Saturday Paper 19 September 2015
It is no exaggeration to say Tony Abbott is the worst prime minister Australia has had. To the extent that his brief and destructive leadership of the country is remembered, it will not be remembered well.

Abbott is a prime minister without a legacy. In attempting to defend one this week, he came up with not much: some jobs, a few trade agreements, an infrastructure project, a border protection regime founded on human rights abuses, a royal commission so compromised by bias its own commissioner had to consider removing himself.

Abbott governed for the past and the few conservatives desperate to continue living there. He governed against science and in contempt of the environment. He governed in opposition to social equality, in terror of reform. His was a government of fear and avoidance, a rolling sideshow anxiously avoiding the fact it had nothing to add and no idea what to do.

Abbott spent his time in opposition degrading the office of the prime minister. His was a campaign of debasement: a coarsening of debate, a running down of the respect once stored in the institution. Those who say he was a fine opposition leader do so in error. There is no victory in destroying what you set out to win.

On prevailing at the 2013 election, he placed on his head a small and tinny crown. He did nothing to repair it in the years that have passed since. Indeed, he added only to its dents and tarnish.

He treated law like a plaything. He made policy at odds with the country’s own constitution. He fought consensus and held out against change. He refused humility. He let run the island camps where women and children are raped and men killed. He turned in from the world. He mocked treaties. He failed obligations. He fed prejudice wherever he could.

He was a coward with reform. He left the tax system lumbering and unfair. He failed to articulate policy. He hectored the ABC, cowing it and becoming ludicrously involved in editorial processes. He shunned innovation. He craved distraction.

Abbott’s great fear, and the fear of those people left supporting him, is tomorrow. He is fearful of same-sex marriage.

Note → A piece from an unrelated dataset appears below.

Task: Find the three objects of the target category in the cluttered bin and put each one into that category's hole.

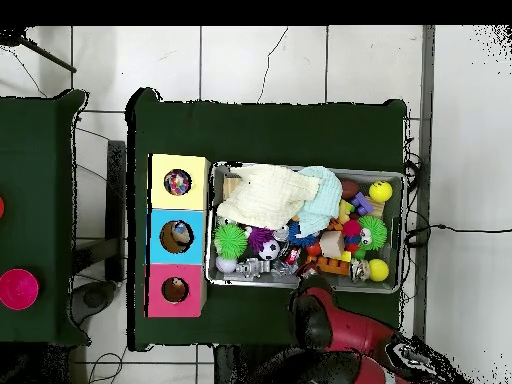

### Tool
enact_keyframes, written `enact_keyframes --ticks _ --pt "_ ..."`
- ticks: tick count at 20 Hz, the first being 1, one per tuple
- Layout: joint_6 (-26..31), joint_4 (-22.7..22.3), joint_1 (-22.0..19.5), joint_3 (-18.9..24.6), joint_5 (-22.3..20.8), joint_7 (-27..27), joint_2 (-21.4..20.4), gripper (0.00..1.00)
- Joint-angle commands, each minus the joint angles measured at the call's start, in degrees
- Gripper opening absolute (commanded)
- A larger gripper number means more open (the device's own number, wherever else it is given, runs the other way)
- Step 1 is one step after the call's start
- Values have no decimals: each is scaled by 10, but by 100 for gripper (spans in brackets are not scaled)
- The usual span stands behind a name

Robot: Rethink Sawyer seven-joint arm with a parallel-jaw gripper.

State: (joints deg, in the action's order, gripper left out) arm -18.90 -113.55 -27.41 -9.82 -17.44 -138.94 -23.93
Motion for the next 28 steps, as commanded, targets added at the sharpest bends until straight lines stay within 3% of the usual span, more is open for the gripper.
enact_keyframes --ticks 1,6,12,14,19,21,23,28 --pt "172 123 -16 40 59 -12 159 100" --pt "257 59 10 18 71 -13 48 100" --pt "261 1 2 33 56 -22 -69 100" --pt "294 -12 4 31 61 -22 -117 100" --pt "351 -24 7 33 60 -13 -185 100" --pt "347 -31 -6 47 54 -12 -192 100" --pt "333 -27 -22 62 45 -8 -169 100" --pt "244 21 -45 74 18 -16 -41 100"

Fearful of an economy remade by climate change. Fearful of the fair distribution of taxes. Fearful of power as it ebbs away from the places where it was once concentrated. But tomorrow is always close; his prime ministership was always doomed.

Abbott is an experiment that failed. He is proof that Australia cannot be governed from the far right, just as it cannot be governed from the far left. He was the last hope and final holdout of a group of people wishing desperately against a modern Australia.

His time in the office leaves a hole in this country’s agenda. A period of incompetent stasis. Two wasted years we must now hungrily get back.

He will not be missed. He should not be praised. He was a failure selfishly wishing that the world would fail with him. We can only hope his like will not be seen again.